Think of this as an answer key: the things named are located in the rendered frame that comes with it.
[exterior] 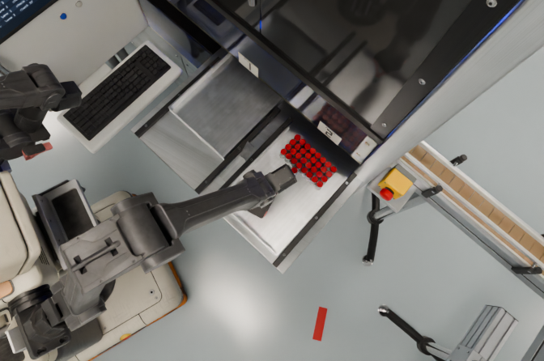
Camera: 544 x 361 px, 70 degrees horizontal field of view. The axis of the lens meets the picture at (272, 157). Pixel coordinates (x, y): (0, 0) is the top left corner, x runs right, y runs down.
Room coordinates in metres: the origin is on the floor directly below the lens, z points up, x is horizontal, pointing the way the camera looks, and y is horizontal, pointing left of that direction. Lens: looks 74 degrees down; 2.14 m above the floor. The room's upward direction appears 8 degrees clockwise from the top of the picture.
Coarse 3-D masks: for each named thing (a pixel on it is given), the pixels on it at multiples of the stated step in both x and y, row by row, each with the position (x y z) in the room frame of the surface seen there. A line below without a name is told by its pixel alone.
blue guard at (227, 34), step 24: (168, 0) 0.84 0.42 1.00; (192, 0) 0.76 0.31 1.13; (216, 24) 0.70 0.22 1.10; (240, 48) 0.64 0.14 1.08; (264, 72) 0.58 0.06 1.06; (288, 72) 0.53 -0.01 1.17; (288, 96) 0.53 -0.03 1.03; (312, 96) 0.48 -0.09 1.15; (312, 120) 0.47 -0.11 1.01; (336, 120) 0.43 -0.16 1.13; (360, 144) 0.37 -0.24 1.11
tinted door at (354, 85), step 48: (288, 0) 0.56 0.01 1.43; (336, 0) 0.50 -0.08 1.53; (384, 0) 0.45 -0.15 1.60; (432, 0) 0.41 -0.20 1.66; (288, 48) 0.55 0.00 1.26; (336, 48) 0.48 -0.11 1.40; (384, 48) 0.43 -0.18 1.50; (432, 48) 0.39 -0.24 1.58; (336, 96) 0.45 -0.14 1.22; (384, 96) 0.40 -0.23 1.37
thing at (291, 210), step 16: (288, 128) 0.47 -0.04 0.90; (272, 144) 0.40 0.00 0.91; (256, 160) 0.34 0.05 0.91; (272, 160) 0.36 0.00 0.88; (240, 176) 0.28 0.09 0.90; (336, 176) 0.33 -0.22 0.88; (288, 192) 0.26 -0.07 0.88; (304, 192) 0.26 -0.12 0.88; (320, 192) 0.27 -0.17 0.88; (272, 208) 0.20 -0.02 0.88; (288, 208) 0.20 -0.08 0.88; (304, 208) 0.21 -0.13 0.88; (256, 224) 0.14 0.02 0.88; (272, 224) 0.14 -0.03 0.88; (288, 224) 0.15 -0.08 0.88; (304, 224) 0.15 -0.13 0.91; (272, 240) 0.09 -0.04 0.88; (288, 240) 0.10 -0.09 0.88
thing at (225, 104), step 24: (216, 72) 0.65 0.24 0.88; (240, 72) 0.67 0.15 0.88; (192, 96) 0.55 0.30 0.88; (216, 96) 0.56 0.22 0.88; (240, 96) 0.57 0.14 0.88; (264, 96) 0.58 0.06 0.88; (192, 120) 0.46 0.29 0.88; (216, 120) 0.47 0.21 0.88; (240, 120) 0.48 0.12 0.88; (216, 144) 0.39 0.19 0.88
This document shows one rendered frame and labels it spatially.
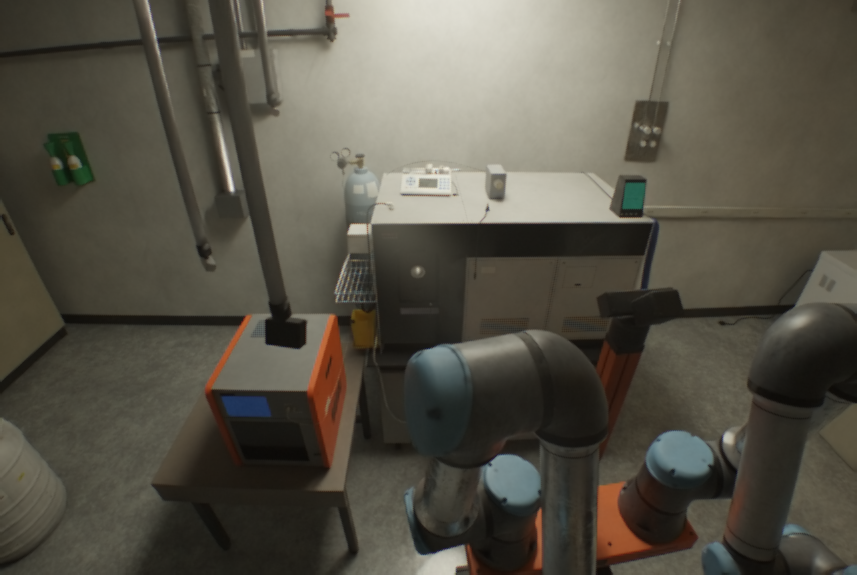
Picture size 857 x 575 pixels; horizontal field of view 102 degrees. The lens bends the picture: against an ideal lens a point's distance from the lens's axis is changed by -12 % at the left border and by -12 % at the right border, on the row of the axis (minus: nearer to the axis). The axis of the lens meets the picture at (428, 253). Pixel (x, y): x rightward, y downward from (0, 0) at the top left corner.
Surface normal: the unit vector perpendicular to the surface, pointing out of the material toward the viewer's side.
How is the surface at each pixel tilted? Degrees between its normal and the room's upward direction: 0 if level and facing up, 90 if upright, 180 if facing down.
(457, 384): 31
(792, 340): 53
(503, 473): 8
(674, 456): 7
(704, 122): 90
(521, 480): 8
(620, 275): 90
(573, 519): 71
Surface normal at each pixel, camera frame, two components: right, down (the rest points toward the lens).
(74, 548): 0.00, -0.88
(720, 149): 0.02, 0.48
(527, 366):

################

■ **Directions for this task**: Reproduce the listing above exactly from the line containing "This document shows" up to and including the line containing "Surface normal: the", omitting any images and everything outside those lines.

■ **Exercise response**:
This document shows one rendered frame and labels it spatially.
Picture size 857 x 575 pixels; horizontal field of view 102 degrees. The lens bends the picture: against an ideal lens a point's distance from the lens's axis is changed by -12 % at the left border and by -12 % at the right border, on the row of the axis (minus: nearer to the axis). The axis of the lens meets the picture at (428, 253). Pixel (x, y): x rightward, y downward from (0, 0) at the top left corner.
Surface normal: the unit vector perpendicular to the surface, pointing out of the material toward the viewer's side.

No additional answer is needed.